Chiropractor vs Osteopath – How to choose the right practitioner for you?

Chiropractor vs Osteopath – How to choose the right practitioner for you?

Many people have heard about chiropractors and osteopaths and they can be confused about the benefit of one to the other.

It can be difficult to choose which one is better or if there is actually a difference between the two professions. We wrote a blog called Osteopathy vs Physiotherapy (Article here), and we highlighted the difference between both professions. However chiropractors and osteopaths can be really similar in many ways.

Historically each profession have different philosophies which bring different ways of practicing in their own clinical settings.

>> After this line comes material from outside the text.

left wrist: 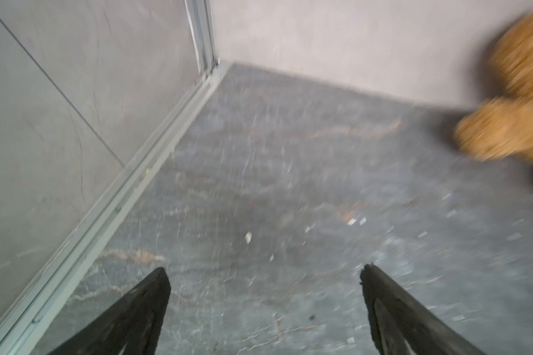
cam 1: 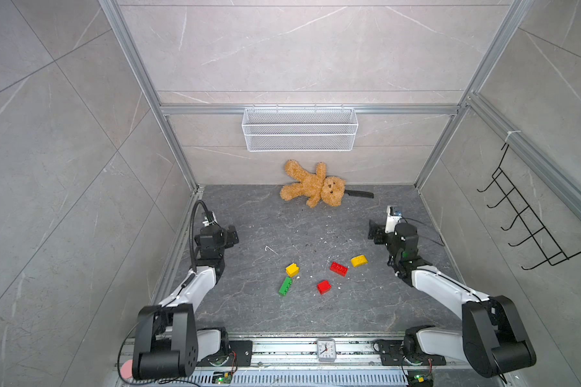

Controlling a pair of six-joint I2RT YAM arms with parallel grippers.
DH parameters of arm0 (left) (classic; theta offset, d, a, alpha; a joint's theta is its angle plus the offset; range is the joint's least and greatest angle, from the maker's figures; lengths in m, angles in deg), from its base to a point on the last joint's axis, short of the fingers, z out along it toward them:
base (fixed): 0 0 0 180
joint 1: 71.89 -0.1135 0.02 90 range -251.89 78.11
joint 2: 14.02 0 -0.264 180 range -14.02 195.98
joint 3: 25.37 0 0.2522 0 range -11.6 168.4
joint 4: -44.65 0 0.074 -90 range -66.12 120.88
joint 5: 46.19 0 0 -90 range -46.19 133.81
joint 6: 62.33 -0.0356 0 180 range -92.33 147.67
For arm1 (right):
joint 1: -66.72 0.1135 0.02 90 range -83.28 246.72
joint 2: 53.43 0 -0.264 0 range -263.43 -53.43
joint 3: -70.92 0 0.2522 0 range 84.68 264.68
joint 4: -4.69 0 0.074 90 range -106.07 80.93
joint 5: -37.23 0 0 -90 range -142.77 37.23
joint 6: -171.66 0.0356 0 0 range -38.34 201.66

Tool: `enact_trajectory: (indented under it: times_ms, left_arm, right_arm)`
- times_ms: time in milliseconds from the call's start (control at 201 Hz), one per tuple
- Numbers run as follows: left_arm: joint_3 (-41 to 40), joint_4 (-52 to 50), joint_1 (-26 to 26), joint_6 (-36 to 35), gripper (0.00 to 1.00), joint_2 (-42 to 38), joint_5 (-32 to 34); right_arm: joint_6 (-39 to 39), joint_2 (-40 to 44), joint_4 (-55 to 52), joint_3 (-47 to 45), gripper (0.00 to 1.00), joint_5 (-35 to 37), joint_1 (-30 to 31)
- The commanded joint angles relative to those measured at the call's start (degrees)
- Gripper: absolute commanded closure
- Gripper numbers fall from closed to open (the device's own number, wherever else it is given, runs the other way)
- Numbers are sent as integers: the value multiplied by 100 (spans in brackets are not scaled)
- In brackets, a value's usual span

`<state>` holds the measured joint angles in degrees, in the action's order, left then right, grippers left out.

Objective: Assemble an ice cream with lego
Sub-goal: Adjust the lego brick at the center of the board.

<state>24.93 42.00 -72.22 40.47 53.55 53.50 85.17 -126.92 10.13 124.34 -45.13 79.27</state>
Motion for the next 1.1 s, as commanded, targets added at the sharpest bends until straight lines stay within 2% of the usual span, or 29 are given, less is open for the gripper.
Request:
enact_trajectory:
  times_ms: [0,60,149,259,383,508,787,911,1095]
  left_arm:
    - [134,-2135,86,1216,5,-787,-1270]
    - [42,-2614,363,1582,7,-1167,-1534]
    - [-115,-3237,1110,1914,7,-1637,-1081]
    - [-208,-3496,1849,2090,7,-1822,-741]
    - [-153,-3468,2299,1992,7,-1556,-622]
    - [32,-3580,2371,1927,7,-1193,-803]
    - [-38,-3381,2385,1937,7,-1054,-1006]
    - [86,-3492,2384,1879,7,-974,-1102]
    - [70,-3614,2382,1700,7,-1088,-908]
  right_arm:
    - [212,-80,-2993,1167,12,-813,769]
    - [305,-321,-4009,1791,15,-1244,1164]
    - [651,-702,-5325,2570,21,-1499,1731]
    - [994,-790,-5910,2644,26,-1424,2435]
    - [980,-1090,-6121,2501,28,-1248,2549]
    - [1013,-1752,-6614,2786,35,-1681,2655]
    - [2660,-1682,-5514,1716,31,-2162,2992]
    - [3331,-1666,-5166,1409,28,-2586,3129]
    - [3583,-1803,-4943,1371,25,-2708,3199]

Before talking about the difference, let’s talk about the similarities:

Chiropractors and Osteopaths are both Allied Health Professionals registered through APHRA, the Australian Health Practitioners Agency.

Both practitioners have to have a university degree to be able to practice in Australia.

And both practitioners use spinal manipulations as a technique to support your health.

What is the difference between a Chiropractor and an Osteopath?

While Chiropractors focus their attention on disorders of the musculoskeletal system (spine) (More info here), Osteopaths focus their practise on the neuromusculoskeletal system (bones, spine, joints, muscles, ligaments, nerves and tendons) and use a holistic approach to health (More info here)

It could be thought that Osteopathy offers more advantages compared with the chiropractic approach. But it is not true. Many chiropractors provide exercise program, pain management plan and do more than spinal manipulations for their patient. As science has evolved, more and more research has shown that practitioners, regardless of their professions, should adopt a biopsychosocial approach to health for patients who are suffering from pain.

This approach means that now we understand that our biology cannot be separated from our emotions and our social environments. And it is now encouraged that practitioners adopt this model of care.


Are Chiropractors better than Osteopaths – or vice-versa?

As I’ve mentioned previously in the article Physiotherapist vs Osteopath, who is better?

And it is the same answer regarding Chiropractors and Osteopaths; No one is better. You cannot judge an entire profession on individual basis.

Everyone is different and everyone will connect with different practitioners. There are many different chiropractors, in terms of practice and approach, and this is the same with osteopaths. Some will focus their attention on paediatrics, women’s health, sports injuries, elderly conditions, pain management, and so forth.

So every individual will have a different type of specialised training or philosophy. Both professions are qualified to assist with injury rehabilitation, however for chronic illness and disease, typically a patient needs a pain management plan and evidence-based approach for their conditions. Which often includes some exercises, education about pain, lifestyle changes, and more.

Are you wondering what the best option is for your problem? Don’t focus on the profession but ask instead:

  • Who takes the time to listen to my problem?
  • Who helps me to find strategies that fit my lifestyle and my needs?
  • Who offers sustainable solutions that help you to get out of the cycle of pain?
  • Who is motivating you to be the best version of yourself and helping you overcome the challenges ahead?

As an Osteopath myself, I’m not against any profession at all. I think of other Chiropractors and Physiotherapists as colleagues who do (like myself) their best to help people with pain. Because we know that pain is complex and it is not an easy task to tackle for many healthcare professionals.

There are some fantastic Chiropractor researchers such as Dr Greg Lehman and Dr Peter Stillwess, incredible physiotherapist such as Dr Dave Moen and Dr David Butler and awesome Osteopaths such as Dr Oliver Thomson or Dr Alison Sim. I’m inspired by much of their work.

That’s why it is important for you to be confident with your choice. To choose someone (not a profession) who is helping you achieve change for the long term, and not just focus on the symptoms.